One provision of the new tax law scraps a 75-year-old income tax deduction, the one for alimony payments. The good news is that the change won’t affect anyone who divorces or signs a separation agreement before 2019, so hate to say — alimony payers — lets get going on that settlement!

Rightly so, many divorce experts worry that the change will complicate negotiations and will lead to less spousal support as the payor’s cash now goes to pay taxes first.

The purpose of alimony is to avoid unfair economic consequences of a divorce, generally giving the spouse who has less income a chance to get to stand on their own two feet financially, now that the marriage has ended. For divorces commenced next year, the spouse paying the alimony will now pay income taxes at their usual income tax rate. That is usually a higher income tax rate than the spouse receiving the alimony a payment. This tradition followed the long-term notion that if you didn’t get the benefit then you shouldn’t have to pay the income tax. It seems that paying alimony has become more personal in that those who now pay, somehow are receiving a personal benefit and thus pay income tax. The new law seems to have lost sight that the love between the parties has died.

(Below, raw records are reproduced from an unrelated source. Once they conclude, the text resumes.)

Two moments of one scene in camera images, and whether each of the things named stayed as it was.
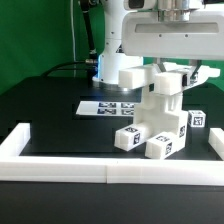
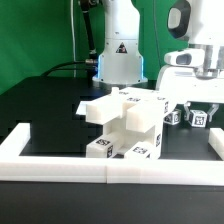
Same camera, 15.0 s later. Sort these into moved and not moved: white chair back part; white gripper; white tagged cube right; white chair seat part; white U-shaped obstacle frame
Moved: white chair seat part; white gripper; white chair back part
Not moved: white U-shaped obstacle frame; white tagged cube right
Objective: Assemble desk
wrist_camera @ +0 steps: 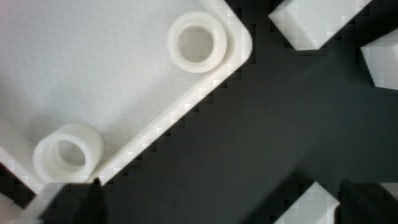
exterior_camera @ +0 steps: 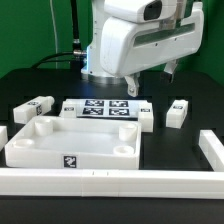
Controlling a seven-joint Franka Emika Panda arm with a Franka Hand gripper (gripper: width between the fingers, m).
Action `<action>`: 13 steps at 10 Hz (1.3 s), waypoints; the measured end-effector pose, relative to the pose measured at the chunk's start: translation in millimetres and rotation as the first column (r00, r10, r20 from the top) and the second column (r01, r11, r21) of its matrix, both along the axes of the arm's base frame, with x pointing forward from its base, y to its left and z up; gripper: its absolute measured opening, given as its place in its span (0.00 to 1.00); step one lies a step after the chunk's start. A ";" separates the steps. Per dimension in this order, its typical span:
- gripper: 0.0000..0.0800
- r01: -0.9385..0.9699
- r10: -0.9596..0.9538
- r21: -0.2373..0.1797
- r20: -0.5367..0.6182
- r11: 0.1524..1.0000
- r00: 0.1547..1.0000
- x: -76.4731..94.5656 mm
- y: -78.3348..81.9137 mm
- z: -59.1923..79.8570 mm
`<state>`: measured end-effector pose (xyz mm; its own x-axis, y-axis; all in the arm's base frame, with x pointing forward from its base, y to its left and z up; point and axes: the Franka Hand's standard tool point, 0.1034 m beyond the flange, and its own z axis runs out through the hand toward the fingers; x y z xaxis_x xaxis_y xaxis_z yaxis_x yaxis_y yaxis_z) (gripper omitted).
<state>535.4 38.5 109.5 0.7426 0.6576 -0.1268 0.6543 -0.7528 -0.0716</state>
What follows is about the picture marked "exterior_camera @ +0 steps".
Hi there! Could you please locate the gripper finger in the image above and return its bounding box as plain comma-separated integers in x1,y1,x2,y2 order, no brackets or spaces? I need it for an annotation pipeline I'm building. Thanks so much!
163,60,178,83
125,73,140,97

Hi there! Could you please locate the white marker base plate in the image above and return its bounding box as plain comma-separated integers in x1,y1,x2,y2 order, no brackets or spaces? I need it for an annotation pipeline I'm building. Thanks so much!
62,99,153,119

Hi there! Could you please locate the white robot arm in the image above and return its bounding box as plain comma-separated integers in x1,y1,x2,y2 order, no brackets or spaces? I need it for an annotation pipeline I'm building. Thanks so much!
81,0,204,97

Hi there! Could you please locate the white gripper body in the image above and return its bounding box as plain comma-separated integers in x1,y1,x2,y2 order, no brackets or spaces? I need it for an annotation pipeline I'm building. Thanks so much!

Divorce lawyers say the current setup tends to preserve more money overall to allocate between spouses, helping them afford living separately after paying taxes together as a couple during their marriage. The long-term notion of having the person who receives the benefit of the income pay the tax during the dissolution and moving on in life period after the marriage ends. It was something quite helpful in settling divorce cases as the payer would pay income tax on the income if it didn’t go the former spouse as alimony.

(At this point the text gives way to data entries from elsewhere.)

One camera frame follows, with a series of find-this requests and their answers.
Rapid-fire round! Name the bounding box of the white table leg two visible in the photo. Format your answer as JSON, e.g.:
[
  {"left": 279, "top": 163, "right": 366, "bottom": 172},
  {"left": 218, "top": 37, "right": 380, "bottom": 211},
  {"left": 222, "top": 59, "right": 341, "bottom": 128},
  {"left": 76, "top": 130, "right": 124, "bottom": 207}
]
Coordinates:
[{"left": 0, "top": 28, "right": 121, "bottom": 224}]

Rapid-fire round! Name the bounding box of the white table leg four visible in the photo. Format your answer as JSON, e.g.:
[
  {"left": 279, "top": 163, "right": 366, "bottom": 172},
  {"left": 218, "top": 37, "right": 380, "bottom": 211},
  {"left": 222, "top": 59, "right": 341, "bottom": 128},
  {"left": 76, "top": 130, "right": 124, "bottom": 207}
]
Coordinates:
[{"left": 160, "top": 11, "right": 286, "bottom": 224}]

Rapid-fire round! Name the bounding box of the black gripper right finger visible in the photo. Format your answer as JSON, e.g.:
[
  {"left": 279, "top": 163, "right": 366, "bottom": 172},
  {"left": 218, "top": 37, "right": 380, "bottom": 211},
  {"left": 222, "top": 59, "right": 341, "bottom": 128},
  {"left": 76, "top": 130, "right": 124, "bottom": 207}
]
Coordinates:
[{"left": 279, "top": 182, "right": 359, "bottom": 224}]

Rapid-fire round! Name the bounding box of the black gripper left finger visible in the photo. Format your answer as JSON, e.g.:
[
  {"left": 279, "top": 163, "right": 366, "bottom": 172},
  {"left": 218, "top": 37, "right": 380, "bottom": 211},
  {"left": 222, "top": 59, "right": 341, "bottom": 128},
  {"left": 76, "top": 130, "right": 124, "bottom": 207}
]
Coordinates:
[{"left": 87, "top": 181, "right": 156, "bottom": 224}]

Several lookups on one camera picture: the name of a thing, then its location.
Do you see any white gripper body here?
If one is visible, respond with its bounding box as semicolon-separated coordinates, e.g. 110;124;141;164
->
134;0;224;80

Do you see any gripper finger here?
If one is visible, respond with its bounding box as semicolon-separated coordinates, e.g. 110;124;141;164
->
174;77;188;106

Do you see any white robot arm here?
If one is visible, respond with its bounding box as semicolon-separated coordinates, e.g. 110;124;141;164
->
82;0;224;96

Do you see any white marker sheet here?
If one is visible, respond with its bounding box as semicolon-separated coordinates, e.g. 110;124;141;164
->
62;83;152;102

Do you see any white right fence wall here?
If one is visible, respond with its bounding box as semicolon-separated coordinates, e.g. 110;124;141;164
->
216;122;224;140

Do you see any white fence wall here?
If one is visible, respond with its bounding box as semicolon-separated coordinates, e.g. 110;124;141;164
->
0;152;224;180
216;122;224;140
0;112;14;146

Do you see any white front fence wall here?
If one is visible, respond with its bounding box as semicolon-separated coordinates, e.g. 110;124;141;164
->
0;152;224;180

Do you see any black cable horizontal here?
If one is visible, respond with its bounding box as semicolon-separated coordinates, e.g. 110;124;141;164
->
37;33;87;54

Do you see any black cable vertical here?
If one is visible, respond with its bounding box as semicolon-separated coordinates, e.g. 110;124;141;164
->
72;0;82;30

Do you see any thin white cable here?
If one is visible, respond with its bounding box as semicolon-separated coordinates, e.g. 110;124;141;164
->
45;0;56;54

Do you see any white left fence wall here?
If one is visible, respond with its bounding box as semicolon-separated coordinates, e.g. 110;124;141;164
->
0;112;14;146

Imagine this example: High-earning “Spouse A” now pays and deducts $30,000 a year in alimony. Spouse A’s income is federally taxed at 33 percent, so the deduction saves him $9,900.

Lower-earning “Spouse B” owes taxes on the alimony at a 15-percent rate, paying $4,500 instead of the $9,900 that would be due at Spouse A’s rate. The two have saved $5,400 between them, and Spouse A got a break that makes the payments more affordable.

The deduction saves Spouse A about $5,000 a year as the person getting the money should be the one who pays taxes on it.

Critics fear that without the deduction, higher-earning spouses won’t pay as much to their ex-spouses. Some foresee future alimony recipients losing up to 10 to 15 percent of what they’d get under the current law.